TASK PROMPT | Line by line, give the data again exactly as it appears, but without pictures.

━━━━━ DATA FOR THIS TASK

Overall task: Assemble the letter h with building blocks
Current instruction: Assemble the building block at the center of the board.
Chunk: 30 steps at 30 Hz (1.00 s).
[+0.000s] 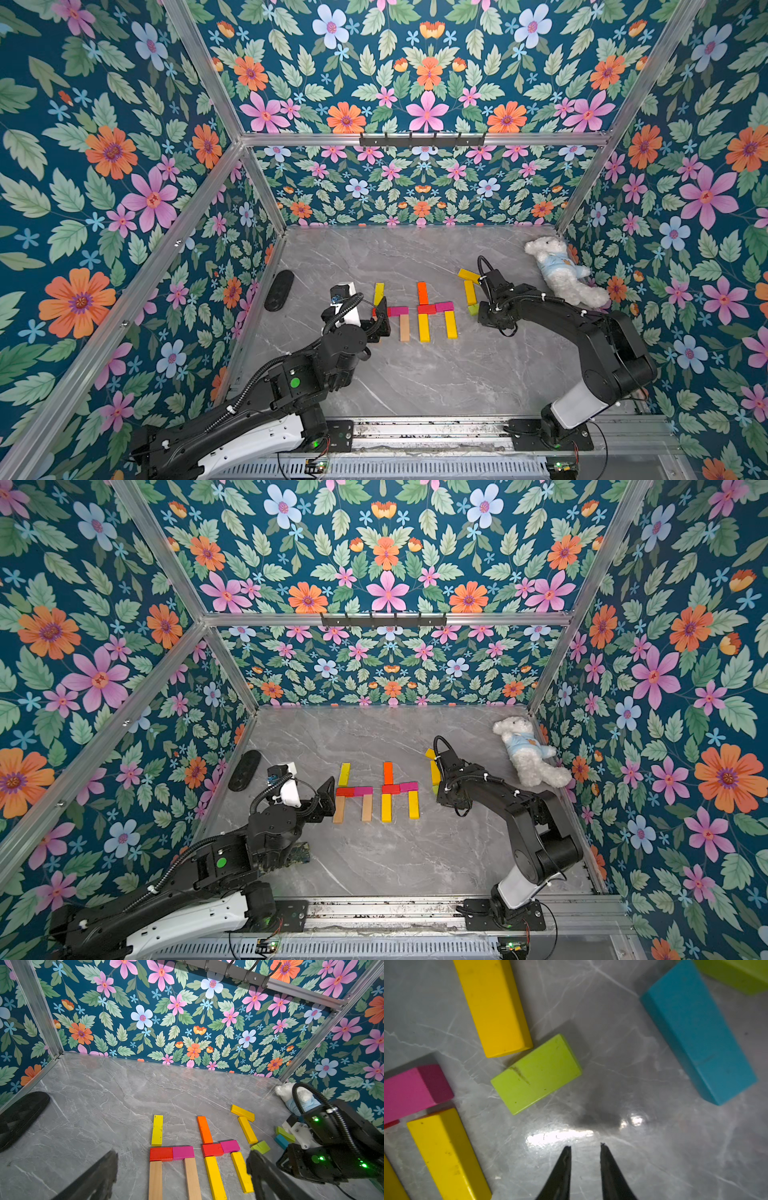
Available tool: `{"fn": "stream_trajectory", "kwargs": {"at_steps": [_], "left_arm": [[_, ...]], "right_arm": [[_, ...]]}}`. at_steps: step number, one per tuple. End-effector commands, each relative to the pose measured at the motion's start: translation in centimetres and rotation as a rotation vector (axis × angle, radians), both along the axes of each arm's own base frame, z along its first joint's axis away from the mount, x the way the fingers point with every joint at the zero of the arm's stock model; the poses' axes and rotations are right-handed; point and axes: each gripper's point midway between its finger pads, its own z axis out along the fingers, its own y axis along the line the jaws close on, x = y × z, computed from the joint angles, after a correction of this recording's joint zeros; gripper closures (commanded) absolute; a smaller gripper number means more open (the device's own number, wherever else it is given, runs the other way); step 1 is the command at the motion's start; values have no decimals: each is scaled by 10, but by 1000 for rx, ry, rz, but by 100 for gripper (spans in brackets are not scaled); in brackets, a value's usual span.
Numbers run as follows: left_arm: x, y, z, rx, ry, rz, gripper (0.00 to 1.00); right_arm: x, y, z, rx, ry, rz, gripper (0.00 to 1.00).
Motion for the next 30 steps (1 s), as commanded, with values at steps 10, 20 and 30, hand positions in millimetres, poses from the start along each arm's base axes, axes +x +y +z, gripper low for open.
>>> {"fn": "stream_trajectory", "kwargs": {"at_steps": [10, 20, 30], "left_arm": [[0, 5, 5, -18, -9, 16, 1], [0, 5, 4, -13, -9, 19, 1], [0, 5, 4, -13, -7, 18, 0]], "right_arm": [[24, 7, -15, -32, 7, -29, 77], [31, 8, -18, -40, 5, -39, 77], [36, 11, -18, -34, 2, -51, 77]]}}
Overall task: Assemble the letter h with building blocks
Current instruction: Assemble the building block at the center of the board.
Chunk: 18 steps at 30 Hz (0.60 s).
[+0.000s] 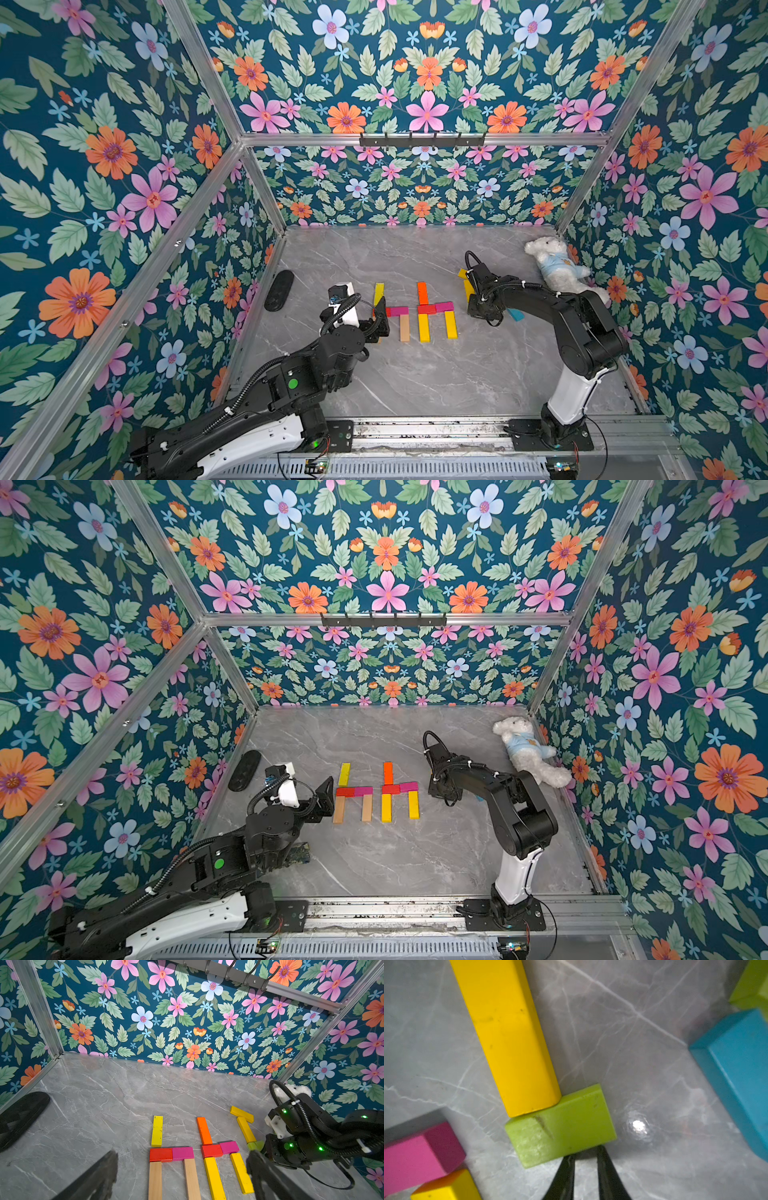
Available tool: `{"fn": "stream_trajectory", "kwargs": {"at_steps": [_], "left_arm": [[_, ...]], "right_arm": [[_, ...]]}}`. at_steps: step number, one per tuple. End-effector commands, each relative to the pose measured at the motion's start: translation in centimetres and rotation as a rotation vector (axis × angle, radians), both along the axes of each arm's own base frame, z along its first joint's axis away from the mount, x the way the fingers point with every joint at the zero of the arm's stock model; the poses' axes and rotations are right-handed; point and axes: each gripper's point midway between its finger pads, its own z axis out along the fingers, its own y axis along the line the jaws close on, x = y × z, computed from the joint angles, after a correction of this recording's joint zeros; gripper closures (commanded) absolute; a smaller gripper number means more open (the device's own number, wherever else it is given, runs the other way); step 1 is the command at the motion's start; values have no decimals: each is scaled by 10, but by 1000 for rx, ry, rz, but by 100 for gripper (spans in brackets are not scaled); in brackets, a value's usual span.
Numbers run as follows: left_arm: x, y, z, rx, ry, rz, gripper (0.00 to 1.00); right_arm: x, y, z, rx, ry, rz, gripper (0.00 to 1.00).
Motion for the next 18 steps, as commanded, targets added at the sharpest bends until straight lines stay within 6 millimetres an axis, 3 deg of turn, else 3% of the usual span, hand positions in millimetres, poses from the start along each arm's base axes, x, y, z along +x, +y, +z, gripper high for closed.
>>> {"fn": "stream_trajectory", "kwargs": {"at_steps": [1, 4, 7, 10, 13, 18], "left_arm": [[1, 3, 2, -7, -5, 18, 1], [1, 3, 2, -7, -5, 17, 1], [0, 2, 2, -7, -3, 13, 1], [0, 1, 2, -9, -1, 5, 1], [0, 1, 3, -14, -3, 4, 1], [-1, -1, 4, -32, -2, -6, 1]], "right_arm": [[-1, -2, 0, -5, 0, -21, 77], [0, -1, 5, 6, -12, -18, 72], [-3, 2, 23, 29, -46, -11, 55], [-4, -4, 53, 52, -119, -30, 39], [-2, -31, 67, 71, -140, -99, 26], [12, -87, 58, 127, -103, -256, 13]]}}
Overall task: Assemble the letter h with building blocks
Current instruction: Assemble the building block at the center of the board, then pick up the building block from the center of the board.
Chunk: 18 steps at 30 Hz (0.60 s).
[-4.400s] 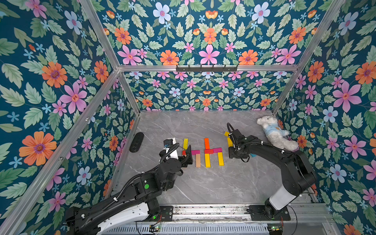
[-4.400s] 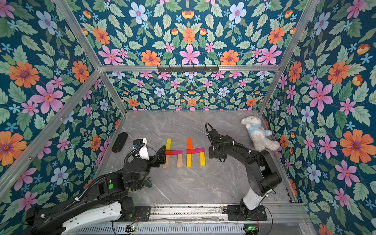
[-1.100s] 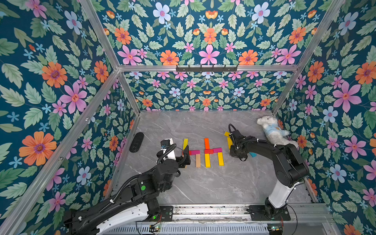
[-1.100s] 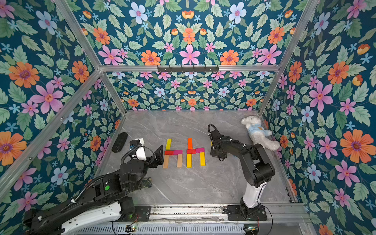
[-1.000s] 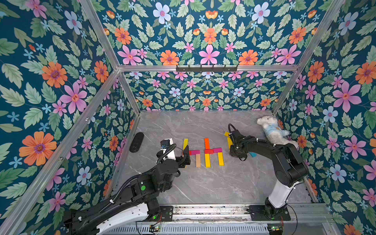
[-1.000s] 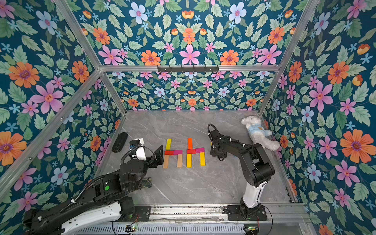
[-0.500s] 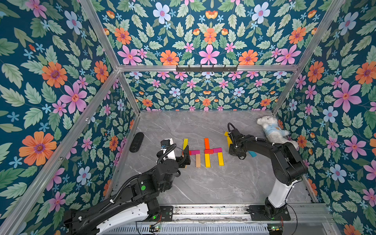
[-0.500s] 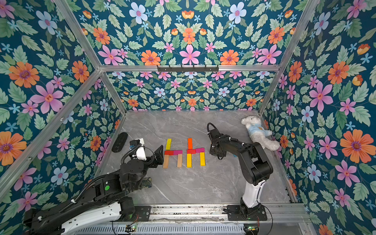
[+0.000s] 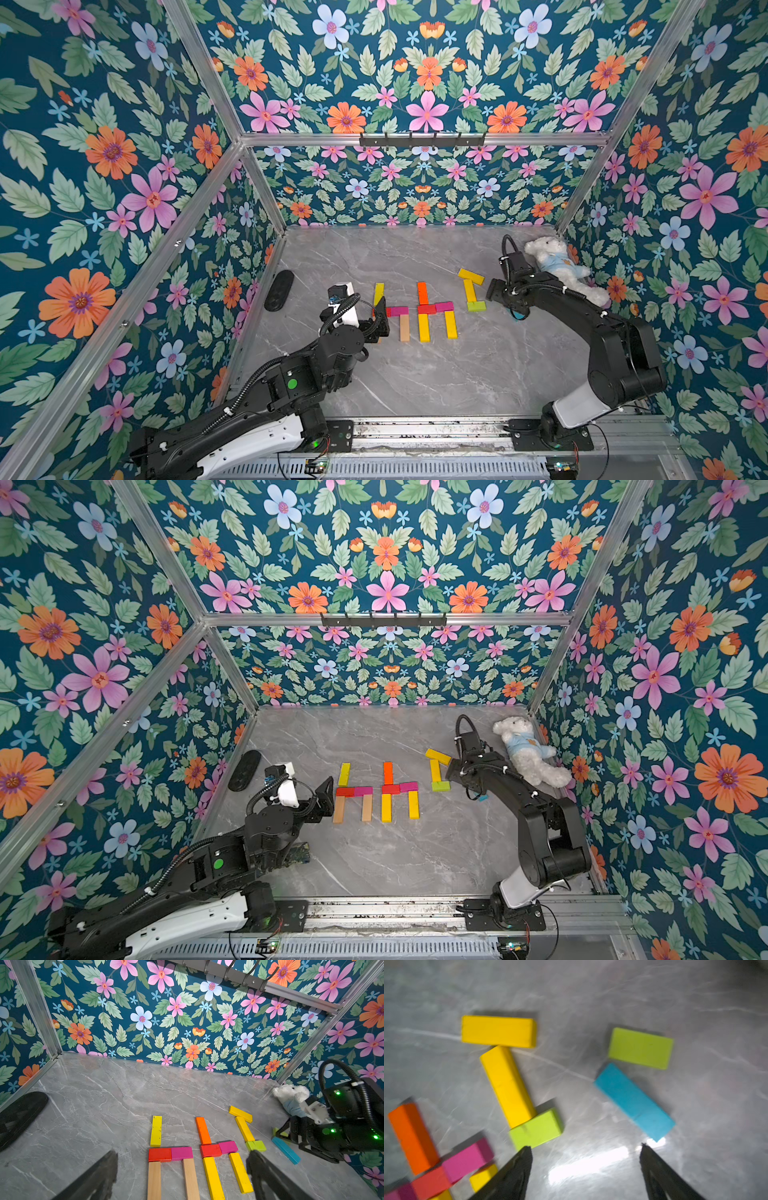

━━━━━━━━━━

EXERCISE OUTPUT |
Overall task: Assemble the letter h with building blocks
Current instruction: Assemble the building block at the center of the board.
Chunk: 30 steps at 30 Hz (1.00 s).
[+0.000s] 
Available tool: `{"fn": "stream_trajectory", "kwargs": {"at_steps": [_], "left_arm": [[_, ...]], "right_arm": [[_, ...]]}}`. at_steps: step number, one per tuple. End-effector commands, each relative to the pose measured at the motion's start: translation in centimetres and rotation as a rotation vector (axis × angle, radians), both along the axes of each arm's own base frame, z along its first joint's axis away from the mount, x the way the fingers point with every joint at the zero of the arm's stock model; the poses' axes and rotations are right-handed; point and axes: each gripper's point midway between its finger pads, its own z axis out along the fingers, its own y axis along the line the jaws close on, x = y × z, computed from the joint angles, after a correction of this recording's joint zeros; gripper closures (commanded) absolute; a smaller gripper number means more open (the device's own number, wherever else it is given, runs the other way); step 1 is the command at the motion's start; values have no decimals: each is scaled by 10, but by 1000 for rx, ry, rz, but by 100 for gripper (spans in brackets are not scaled); in brackets, a value's usual span.
Numbers run as follows: left_arm: x, y, z, rx, ry, rz, gripper (0.00 to 1.00); right_arm: x, y, z, rx, ry, rz, gripper (0.00 to 1.00).
Motion for the next 30 steps (1 s), as commanded, with values at steps 10, 20 and 30, hand positions in millimetres, poses from the start along each arm's base axes, axes +x +y +z, gripper low for open.
>>> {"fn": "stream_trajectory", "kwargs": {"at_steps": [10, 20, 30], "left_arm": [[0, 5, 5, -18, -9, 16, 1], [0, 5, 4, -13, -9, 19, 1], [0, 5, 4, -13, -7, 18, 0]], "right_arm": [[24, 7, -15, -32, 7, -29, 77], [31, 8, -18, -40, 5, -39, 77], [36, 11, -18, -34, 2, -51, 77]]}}
Overall task: Assemble the letter h with building blocks
Current instruction: Assemble the building block at the center of the board.
Chunk: 18 steps at 30 Hz (0.60 s).
[+0.000s] 
Available tool: `{"fn": "stream_trajectory", "kwargs": {"at_steps": [_], "left_arm": [[_, ...]], "right_arm": [[_, ...]]}}`. at_steps: step number, one per tuple. End-effector commands, each relative to the pose measured at the motion's start: translation in centimetres and rotation as a rotation vector (axis × angle, radians), both along the axes of each arm's own base frame, z along its first joint's axis away from the mount, x the way the fingers point with every joint at the zero of the arm's stock model; the poses' axes and rotations are right-handed; point and axes: each gripper's point midway between its finger pads, its own z axis out along the fingers, its own y axis along the line the jaws close on, x = y × z, computed from the joint angles, after a correction of this recording's joint zeros; gripper closures (commanded) absolute; a smaller gripper number means more open (the device's own number, wherever else it is given, runs the other way); step 1 is the command at the motion's start; values have no decimals: each is scaled by 10, but by 1000 for rx, ry, rz, but by 100 for gripper (spans in brackets are not scaled); in brackets, a value's usual span.
Numbers run as follows: left_arm: x, y, z, rx, ry, rz, gripper (0.00 to 1.00); right_arm: x, y, z, rx, ry, rz, gripper (0.00 to 1.00).
Motion for the next 18 steps, as commanded, targets added at the sharpest bends until straight lines stay within 6 millimetres an axis, 3 deg of turn, else 3% of the usual span, hand positions in millimetres, poses from the start along each arm's base axes, x, y, z along +x, +y, +z, gripper high for closed.
>>> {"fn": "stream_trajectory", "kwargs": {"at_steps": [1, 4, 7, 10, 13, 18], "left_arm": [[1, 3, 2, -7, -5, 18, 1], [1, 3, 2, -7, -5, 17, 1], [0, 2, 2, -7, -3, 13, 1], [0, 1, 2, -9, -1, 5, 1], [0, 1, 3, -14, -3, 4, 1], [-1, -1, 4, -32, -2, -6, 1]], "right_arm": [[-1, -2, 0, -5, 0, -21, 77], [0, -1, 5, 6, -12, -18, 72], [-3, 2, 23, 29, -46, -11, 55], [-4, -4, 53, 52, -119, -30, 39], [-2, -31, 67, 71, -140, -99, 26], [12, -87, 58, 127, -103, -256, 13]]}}
Overall task: Assemble the letter h with building blocks
Current instruction: Assemble the building block at the center of the board, then pick up the building block from the center of the board.
Chunk: 18 steps at 30 Hz (0.60 s).
[-4.400s] 
[-4.400s] 
[-1.100s] 
[-1.100s] 
[-1.000s] 
[-1.000s] 
[-0.500s] 
[-0.500s] 
[+0.000s] 

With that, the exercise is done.